As concerns over the safety of frontier AI systems have grown, governments, developers and scholars around the world have increasingly focused on developing mechanisms to evaluate AI systems for dangerous risks and societal impacts. AI safety evaluations provide an early warning that models may possess excessively dangerous capabilities. While evaluations fall short of providing complete safety assurance, they are an important tool for risk mitigation. As the science of AI safety evaluations is still nascent, the global community has a stake in improving scientific rigor and sharing best practices so that countries around the world can institute appropriate and sufficiently robust evaluation measures. China’s Global AI Governance Initiative called for “a testing and assessment system based on AI risk levels” and the Bletchley Declaration articulated international support for safety testing and evaluation of frontier AI systems.
China already possesses advanced AI capabilities and substantial AI evaluations projects, so it has an important role to play in these conversations. We believe that this report and our new Chinese AI Safety Evaluations Database provide the first comprehensive analysis of these evaluations in English. We hope to facilitate mutual learning and engagement on AI safety evaluation best practices among leading Chinese and international institutions. We welcome engagement and outreach with other organizations interested in fostering internationally interoperable AI safety evaluation practices and standards.

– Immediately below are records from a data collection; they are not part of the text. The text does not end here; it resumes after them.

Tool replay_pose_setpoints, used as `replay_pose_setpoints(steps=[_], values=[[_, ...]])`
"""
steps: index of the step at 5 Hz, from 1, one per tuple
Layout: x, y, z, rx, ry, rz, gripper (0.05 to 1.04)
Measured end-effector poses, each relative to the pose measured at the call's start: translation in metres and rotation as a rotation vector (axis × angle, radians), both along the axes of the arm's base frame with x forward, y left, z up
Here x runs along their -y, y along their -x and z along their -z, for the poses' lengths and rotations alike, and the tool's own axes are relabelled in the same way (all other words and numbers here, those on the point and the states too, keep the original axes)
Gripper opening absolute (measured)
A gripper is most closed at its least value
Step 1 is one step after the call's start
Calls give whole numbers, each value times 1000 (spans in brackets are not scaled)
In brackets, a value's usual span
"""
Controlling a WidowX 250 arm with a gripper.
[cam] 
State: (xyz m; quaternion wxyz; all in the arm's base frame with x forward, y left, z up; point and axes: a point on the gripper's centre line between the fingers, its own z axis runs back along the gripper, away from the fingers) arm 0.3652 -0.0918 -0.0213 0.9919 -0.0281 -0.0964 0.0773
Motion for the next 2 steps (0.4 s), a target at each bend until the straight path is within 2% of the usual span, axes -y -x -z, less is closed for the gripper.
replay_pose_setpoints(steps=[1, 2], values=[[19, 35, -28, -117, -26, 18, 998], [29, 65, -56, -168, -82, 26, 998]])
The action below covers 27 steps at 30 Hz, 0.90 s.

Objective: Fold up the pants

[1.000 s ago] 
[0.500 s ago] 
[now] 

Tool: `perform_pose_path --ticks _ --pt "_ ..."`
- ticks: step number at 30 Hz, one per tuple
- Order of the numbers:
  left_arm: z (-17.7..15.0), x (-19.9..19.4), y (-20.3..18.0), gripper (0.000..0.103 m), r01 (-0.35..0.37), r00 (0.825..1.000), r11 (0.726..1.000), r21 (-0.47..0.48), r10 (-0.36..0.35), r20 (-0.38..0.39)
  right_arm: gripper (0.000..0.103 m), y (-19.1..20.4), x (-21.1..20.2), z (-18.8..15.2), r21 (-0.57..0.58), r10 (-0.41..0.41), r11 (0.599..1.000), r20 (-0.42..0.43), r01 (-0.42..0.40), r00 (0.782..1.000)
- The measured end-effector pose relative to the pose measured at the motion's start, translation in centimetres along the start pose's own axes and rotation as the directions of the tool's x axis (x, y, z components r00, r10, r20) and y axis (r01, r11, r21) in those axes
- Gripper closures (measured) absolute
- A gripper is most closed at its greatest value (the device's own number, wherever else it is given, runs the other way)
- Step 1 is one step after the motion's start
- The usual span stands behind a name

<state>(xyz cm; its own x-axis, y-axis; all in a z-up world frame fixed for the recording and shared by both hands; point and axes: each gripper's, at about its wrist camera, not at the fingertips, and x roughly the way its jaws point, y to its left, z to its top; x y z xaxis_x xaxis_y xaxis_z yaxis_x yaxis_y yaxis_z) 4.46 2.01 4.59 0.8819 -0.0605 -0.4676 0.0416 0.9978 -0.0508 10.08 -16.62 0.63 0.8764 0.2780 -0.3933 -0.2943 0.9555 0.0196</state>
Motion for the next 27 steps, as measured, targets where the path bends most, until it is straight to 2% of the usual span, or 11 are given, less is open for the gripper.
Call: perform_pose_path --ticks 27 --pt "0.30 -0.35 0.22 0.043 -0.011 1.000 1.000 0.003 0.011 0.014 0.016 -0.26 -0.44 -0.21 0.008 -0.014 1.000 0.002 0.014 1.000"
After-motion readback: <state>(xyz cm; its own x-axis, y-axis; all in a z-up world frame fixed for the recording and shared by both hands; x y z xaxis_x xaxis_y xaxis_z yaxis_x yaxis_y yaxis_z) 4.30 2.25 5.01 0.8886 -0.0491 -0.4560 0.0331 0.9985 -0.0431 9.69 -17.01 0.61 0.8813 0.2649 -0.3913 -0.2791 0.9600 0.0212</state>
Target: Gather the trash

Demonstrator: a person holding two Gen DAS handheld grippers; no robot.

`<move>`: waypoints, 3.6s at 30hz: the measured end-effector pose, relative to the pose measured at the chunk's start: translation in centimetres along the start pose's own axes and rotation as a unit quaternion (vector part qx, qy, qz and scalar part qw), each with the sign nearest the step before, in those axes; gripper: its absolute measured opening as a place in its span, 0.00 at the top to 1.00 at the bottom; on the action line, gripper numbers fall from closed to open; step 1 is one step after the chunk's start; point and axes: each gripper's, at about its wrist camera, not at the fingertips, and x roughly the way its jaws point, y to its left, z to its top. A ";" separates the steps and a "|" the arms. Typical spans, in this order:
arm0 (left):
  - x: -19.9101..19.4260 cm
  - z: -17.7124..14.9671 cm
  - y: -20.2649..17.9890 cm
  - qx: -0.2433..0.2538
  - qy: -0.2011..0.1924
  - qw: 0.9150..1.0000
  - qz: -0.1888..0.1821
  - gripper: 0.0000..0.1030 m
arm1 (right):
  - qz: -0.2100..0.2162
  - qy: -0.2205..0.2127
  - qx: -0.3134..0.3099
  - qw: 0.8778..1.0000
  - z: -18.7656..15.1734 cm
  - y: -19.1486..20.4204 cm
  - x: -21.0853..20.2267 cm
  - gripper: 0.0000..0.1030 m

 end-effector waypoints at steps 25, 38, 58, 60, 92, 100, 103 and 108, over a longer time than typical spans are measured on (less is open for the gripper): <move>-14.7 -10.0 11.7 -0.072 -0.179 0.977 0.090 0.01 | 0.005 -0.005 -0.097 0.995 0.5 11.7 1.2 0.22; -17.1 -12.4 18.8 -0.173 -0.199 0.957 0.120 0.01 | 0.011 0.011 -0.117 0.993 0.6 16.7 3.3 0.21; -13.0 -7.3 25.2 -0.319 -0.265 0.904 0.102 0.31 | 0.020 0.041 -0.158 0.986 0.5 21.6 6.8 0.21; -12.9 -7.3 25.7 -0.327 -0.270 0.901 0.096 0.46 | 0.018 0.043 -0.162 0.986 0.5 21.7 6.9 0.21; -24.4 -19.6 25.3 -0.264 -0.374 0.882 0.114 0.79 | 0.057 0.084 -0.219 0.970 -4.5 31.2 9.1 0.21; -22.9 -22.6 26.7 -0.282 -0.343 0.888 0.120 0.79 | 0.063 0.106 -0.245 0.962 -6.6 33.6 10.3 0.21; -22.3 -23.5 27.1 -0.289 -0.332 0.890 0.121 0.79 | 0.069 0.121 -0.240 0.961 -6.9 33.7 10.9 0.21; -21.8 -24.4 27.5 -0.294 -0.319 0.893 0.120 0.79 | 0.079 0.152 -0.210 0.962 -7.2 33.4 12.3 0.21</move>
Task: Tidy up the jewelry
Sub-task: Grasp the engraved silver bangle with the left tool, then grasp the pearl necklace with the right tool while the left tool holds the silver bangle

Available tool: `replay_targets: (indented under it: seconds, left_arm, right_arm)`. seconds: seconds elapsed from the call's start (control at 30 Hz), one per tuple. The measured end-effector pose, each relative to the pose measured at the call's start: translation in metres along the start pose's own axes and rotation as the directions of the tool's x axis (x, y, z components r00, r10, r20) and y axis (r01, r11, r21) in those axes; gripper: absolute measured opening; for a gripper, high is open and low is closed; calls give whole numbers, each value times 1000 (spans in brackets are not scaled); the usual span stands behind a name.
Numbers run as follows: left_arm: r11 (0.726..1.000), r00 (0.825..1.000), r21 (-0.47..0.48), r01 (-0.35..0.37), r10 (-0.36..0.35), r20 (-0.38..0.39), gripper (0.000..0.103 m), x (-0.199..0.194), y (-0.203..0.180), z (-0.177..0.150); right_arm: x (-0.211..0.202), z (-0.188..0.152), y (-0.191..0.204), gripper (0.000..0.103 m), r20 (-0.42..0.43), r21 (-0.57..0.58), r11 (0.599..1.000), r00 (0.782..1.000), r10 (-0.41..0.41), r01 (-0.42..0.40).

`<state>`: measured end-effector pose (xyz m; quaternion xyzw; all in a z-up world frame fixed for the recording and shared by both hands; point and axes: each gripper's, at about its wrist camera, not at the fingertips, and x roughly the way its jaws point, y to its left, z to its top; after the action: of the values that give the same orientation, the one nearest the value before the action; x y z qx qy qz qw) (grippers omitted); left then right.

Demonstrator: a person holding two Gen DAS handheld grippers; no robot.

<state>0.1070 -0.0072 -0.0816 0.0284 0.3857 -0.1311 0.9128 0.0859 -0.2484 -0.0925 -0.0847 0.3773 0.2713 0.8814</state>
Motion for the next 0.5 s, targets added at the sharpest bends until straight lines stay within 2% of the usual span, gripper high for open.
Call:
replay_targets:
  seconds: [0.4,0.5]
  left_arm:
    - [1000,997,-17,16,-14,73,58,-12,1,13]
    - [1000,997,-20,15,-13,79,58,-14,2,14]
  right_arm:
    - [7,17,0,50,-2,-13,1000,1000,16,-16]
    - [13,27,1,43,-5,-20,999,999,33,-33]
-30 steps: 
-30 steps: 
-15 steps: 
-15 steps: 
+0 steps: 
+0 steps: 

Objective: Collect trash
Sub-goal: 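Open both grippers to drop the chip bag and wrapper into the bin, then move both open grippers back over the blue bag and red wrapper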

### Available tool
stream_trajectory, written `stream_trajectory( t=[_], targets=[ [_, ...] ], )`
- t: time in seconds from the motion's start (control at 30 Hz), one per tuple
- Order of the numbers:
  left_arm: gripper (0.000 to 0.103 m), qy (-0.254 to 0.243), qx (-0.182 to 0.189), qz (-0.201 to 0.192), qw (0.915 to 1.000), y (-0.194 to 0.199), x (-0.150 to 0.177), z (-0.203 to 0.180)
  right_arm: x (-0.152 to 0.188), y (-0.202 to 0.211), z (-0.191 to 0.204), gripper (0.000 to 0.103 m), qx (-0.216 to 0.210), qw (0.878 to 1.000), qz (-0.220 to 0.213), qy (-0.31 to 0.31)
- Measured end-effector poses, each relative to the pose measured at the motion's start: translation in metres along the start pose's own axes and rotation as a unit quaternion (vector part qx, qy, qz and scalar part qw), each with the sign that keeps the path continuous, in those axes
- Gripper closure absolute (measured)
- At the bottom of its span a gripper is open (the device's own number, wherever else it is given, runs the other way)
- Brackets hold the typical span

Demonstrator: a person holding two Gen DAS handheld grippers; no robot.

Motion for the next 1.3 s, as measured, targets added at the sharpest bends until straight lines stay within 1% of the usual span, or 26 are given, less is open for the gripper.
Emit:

In this paper, we first describe requirements around AI safety evaluations in Chinese AI governance. Next, we share our methodology for creating the Chinese AI Safety Evaluations Database. The database covers a range of safety and societal risks from advanced AI systems, but our analysis below focuses primarily on “frontier AI risks” given the greater need and potential for international cooperation on transnational and catastrophic threats. Then, we describe notable trends from the database, including which risks were mainly tested for, the type or methodology of evaluations, languages used, and modality. Lastly, we provide detailed descriptions of key government-supported, academic, and private research groups for AI safety evaluations.
Key takeaways:
- The Chinese government currently requires developers to conduct pre-deployment testing and evaluation of their AI systems for ideological orientation, discrimination, commercial violations, violations of individual rights, and application in higher risk domains. There are signs that this could expand in the future to incorporate testing for frontier or catastrophic AI safety risks.
- The risk areas that received the most testing by Chinese AI safety benchmarks are bias, privacy, robustness to adversarial and jailbreaking attacks, machine ethics, and misuse for cyberattacks.
- Chinese evaluations tested for all categories defined as frontier AI risks, with misuse for cyberattacks as the most tested frontier risk.
- Chinese AI safety evaluations primarily comprise static benchmarks, with a small number of open-source evaluation toolkits, agent evaluations, and domain red teaming efforts. Chinese institutions do not appear to have conducted human uplift evaluations.
- Shanghai AI Lab, Tianjin University NLP Lab, and Microsoft Research Asia Societal AI team are the only research groups that have published two or more frontier AI safety evaluations in China. However, many other government-backed, academic, and private industry research groups have also published evaluations covering a broad spectrum of AI safety and social impacts concerns.